Seniors Week



About this Item
SpeakersHickey Mr Kerry; Lynch Mr Paul
BusinessQuestions Without Notice, QWN


SENIORS WEEK
Page: 21737

Mr KERRY HICKEY: My question is addressed to the Minister for Ageing. How is the New South Wales Government supporting Seniors Week in my electorate?

Mr PAUL LYNCH: I thank the member for his question and for his support of Seniors Week and of those organisations in his electorate that are arranging events during Seniors Week. The member for Cessnock and I had the opportunity several weeks ago to attend the Barkuma Neighbourhood Centre in Kurri Kurri, which is organising events in Seniors Week. This State has 1.3 million people aged 60 years or over. Our commitment to that group of people is seen through our support for Seniors Week. Almost 700 events will occur during Seniors Week. Last year a quarter of a million people participated in Seniors Week events. A similar number of people are expected to participate in those events again this year.

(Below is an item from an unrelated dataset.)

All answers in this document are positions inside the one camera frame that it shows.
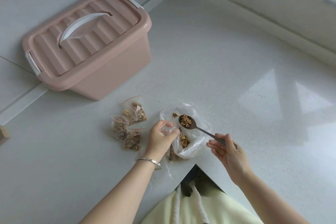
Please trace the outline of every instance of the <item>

Within the Cessnock electorate a number of groups have been funded for Seniors Week activities. They include the Beresfield and District Community Care, which is running a seniors eco-family activities week with a number of events and activities, some of which the member for Cessnock will participate in. Cessnock City Council is organising some picnic day activities and Barkuma Neighbourhood Centre is organising cultural connections through walkabout events. For 52 years this State has celebrated Seniors Week. It is a celebration of the contribution of seniors to this community and the extraordinary work they have undertaken over a lengthy period of time.

The theme this year is Live Life, which is about encouragement for active participation in the community by seniors. Often in public debates when we talk about the ageing population and demographic changes, we focus exclusively on the problems and the challenges. Of course, that is part of the issue of ageing, but we are doing a range of things to address that. Often a public debate manages to create ageing as a problem. Somehow we have managed to develop a public debate that getting old is a bad thing. Seniors Week should not be about expressing being older as a problem; rather, it should be that living longer is a good thing.

That is something we should celebrate; that is the sort of thing that should be celebrated during Seniors Week. Seniors Week activities will be officially launched on Sunday with Seniors Awards presentations. Concerts will be held over two days that will cater for at least 30,000 people. These are particularly good and positive activities. I encourage all members to follow the fine example of the member for Cessnock and actively support Seniors Week.